Thanks for sharing the nice link, Andrei. Unfortunately, I took the novice 
approach on step 1 for the system files. I do not see any issues on the system 
anymore tough. To be on the saver side, I also did an "apt-get reinstall" of 
the relevant packages. I hope the next "apt-get dist-upgrade" will eliminate 
any so far hidden issues.

Thanks
Rainer


-- 
Rainer Dorsch
http://bokomoko.de/




Re: su does not work anymore

2020-05-02 Thread Sven Joachim
On 2020-05-02 10:57 +0200, Rainer Dorsch wrote:

> Am Samstag, 2. Mai 2020, 06:32:02 CEST schrieb Andrei POPESCU:
>> On Vi, 01 mai 20, 22:32:58, Rainer Dorsch wrote:
>> > Hello,
>> >
>> > I had an accidential / in a
>> >
>> > # chown -R install-user /xyz/dfak /
>> >
>> > command. Changing the ownership / recursively is certainly not a good
>> > idea.
>>
>> Ugh. For such situations one should either have good backups or a
>> reasonably fast and automated method of reinstalling the system.
>>
>> See also http://taobackup.com
>>
>
> Thanks for sharing the nice link, Andrei. Unfortunately, I took the novice
> approach on step 1 for the system files. I do not see any issues on the system
> anymore tough. To be on the saver side, I also did an "apt-get reinstall" of
> the relevant packages. I hope the next "apt-get dist-upgrade" will eliminate
> any so far hidden issues.

There will likely be a few problems left.  Reinstalling packages fixes
the owner and permissions of most ordinary files, but directories are
left alone, and some programs (especially daemons) might find themselves
unable to write where they are supposed to.

Cheers,
   Sven



Re: su does not work anymore

2020-05-02 Thread The Wanderer
On 2020-05-02 at 06:57, Sven Joachim wrote:

> On 2020-05-02 10:57 +0200, Rainer Dorsch wrote:
> 
>> Am Samstag, 2. Mai 2020, 06:32:02 CEST schrieb Andrei POPESCU:

>>> Ugh. For such situations one should either have good backups or
>>> a reasonably fast and automated method of reinstalling the
>>> system.
>>> 
>>> See also http://taobackup.com
>> 
>> Thanks for sharing the nice link, Andrei. Unfortunately, I took the
>> novice approach on step 1 for the system files. I do not see any
>> issues on the system anymore tough. To be on the saver side, I also
>> did an "apt-get reinstall" of the relevant packages. I hope the
>> next "apt-get dist-upgrade" will eliminate any so far hidden
>> issues.
> 
> There will likely be a few problems left.  Reinstalling packages
> fixes the owner and permissions of most ordinary files, but
> directories are left alone, and some programs (especially daemons)
> might find themselves unable to write where they are supposed to.

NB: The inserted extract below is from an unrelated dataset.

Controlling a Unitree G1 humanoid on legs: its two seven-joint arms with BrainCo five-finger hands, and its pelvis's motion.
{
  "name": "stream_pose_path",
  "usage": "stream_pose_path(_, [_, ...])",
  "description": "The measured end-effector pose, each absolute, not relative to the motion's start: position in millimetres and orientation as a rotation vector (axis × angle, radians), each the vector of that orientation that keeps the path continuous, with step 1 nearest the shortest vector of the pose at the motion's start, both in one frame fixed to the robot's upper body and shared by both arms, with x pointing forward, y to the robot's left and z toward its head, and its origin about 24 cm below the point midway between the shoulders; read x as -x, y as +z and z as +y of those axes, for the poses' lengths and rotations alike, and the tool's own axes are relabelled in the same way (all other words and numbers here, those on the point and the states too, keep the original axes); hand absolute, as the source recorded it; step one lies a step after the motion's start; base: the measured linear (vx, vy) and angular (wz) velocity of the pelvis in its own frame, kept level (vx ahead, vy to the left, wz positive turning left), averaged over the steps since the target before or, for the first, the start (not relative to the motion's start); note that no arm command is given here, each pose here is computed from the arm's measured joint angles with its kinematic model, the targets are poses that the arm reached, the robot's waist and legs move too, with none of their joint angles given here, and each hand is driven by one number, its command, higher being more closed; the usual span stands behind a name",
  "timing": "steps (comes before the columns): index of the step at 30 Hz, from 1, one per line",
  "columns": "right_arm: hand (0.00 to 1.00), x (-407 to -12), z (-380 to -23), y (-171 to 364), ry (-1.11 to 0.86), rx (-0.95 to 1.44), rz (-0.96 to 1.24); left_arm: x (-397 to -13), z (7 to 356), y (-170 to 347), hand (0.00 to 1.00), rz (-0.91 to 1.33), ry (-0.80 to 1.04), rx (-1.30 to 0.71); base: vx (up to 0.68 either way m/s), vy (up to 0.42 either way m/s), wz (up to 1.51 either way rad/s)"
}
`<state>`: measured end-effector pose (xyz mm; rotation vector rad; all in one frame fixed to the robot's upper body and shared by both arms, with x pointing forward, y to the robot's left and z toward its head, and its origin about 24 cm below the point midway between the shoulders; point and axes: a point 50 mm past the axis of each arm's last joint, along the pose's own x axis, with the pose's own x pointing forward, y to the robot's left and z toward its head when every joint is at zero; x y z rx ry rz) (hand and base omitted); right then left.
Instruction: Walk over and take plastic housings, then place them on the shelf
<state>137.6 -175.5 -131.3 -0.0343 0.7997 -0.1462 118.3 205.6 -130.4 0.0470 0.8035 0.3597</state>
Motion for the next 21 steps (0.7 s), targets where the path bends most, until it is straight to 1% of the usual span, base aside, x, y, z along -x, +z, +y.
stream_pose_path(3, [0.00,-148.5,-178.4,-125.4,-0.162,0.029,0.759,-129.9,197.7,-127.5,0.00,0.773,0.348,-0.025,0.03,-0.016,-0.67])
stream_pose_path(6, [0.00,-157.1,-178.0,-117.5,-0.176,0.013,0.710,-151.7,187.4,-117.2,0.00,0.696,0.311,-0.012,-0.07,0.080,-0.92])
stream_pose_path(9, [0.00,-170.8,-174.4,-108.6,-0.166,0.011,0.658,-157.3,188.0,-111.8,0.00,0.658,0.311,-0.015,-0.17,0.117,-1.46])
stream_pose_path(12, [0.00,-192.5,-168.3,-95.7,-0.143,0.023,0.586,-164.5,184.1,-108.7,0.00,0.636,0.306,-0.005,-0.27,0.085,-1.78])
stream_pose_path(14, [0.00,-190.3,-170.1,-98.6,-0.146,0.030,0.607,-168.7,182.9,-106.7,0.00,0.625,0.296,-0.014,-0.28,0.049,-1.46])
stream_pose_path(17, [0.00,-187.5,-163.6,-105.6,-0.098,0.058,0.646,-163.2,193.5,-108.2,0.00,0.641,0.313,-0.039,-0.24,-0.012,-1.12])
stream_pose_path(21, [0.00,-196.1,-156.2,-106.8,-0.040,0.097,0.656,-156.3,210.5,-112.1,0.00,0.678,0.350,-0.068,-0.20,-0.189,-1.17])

I had to fix my primary system from a more severe version of a similar
problem, a year or so ago; long story short, when I built the system I
put /var on a separate RAID array from the rest of the general install
(because, like /home, it's documented as needing potentially lots of
space so it didn't seem suited for the smaller-capacity SSD array), and
when that array died and the data-recovery service gave me my files back
they had passed the whole thing through a tool that assumes and applies
a generic Windows-filesystem permission set and mangles the filenames
into a form that uses only NTFS-legal characters.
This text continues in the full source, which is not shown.